Of course the obscenities (which sound better with a heavy brogue) fly at every turn — whether at the meaninglessness of orders on paper, or the command to rid the barracks of “pornographic” pictures, or the fantasies of unattainable favorite foods. Letters from home trigger a haunting quiet moment as the men stand apart, using nothing but small gestures to suggest their immense longing, loneliness, heartbreak. An extended “dance” of hand-to-hand combat suggests that what might be boys “playing rough” in basic training can easily turn into men at war. And as Cammy is continually dressed in updated uniforms, these latest members of the Black Watch recount how soldiers in this centuries-old regiment have seen combat in every corner of the world, even if they have particular vitriol for THIS expedition, in which they are backing the Americans. As one of them says, they are fighting for “porn and petrol.” (The politics get far more pointed than that, too.)

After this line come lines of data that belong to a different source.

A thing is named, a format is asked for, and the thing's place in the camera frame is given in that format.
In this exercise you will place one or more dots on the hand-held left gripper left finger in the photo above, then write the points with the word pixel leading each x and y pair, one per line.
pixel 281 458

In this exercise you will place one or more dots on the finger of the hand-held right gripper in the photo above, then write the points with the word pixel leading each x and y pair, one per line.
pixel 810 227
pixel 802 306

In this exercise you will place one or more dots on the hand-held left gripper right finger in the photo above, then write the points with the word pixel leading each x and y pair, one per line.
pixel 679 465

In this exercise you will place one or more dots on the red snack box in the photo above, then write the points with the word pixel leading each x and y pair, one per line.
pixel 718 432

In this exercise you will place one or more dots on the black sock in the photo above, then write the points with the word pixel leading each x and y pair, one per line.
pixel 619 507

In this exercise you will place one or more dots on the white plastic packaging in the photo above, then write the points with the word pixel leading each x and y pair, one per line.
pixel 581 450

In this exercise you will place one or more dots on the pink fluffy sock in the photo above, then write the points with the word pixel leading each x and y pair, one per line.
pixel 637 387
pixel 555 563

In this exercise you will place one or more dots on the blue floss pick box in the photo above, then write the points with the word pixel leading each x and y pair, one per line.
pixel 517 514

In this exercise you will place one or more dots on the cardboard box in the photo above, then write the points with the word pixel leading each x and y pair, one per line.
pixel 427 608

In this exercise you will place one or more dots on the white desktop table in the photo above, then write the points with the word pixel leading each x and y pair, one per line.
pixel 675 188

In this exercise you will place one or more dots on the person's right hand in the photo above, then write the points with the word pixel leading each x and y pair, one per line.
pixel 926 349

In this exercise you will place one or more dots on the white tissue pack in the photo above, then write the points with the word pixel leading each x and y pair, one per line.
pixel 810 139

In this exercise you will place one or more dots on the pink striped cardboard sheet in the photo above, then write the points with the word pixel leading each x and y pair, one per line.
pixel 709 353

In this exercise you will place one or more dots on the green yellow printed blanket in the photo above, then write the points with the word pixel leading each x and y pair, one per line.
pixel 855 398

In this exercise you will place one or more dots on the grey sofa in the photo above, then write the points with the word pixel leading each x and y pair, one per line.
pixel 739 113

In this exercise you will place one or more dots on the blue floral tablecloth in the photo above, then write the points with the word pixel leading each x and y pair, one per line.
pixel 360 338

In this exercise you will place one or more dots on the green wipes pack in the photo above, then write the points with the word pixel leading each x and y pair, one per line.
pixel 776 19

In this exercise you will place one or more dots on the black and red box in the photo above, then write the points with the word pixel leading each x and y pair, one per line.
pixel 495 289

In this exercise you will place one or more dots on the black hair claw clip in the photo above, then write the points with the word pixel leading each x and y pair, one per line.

Along the way, with little more than Laura Hopkins’ scaffolding-and-“barracks box” for a set (and with brilliant sound by Gareth Fry and lighting by Colin Grenfell), Davey Anderson’s superb musical scoring counters the blasts in an entirely organic way.
In the show’s breathtaking finale, the cast of 10 (which effortlessly suggests hundreds and includes Fletcher, Jack, Chris Starkie as the short-fused Stewarty, and Cameron Barnes, Scott Fletcher, Andrew Fraser, Stephen McCole, Adam McNamara, Richard Rankin and Gavin Jon Wright), breaks into a grueling maneuver, alternately marching in formation, falling and getting hauled back into high-stepping line. By then you might still not fully understand what it means to be in the war zone, but without doubt you are profoundly changed.
Note: Now onstage through Oct. 28 at Chicago Shakespeare’s Upstairs Theater at 800 E. Grand on Navy Pier is yet another production by the National Theater of Scotland — “The Strange Undoing of Prudencia Hart.” It’s a real doozy. So if you start to hear bagpipes, rest easy: It’s nothing more than a Scottish cultural invasion.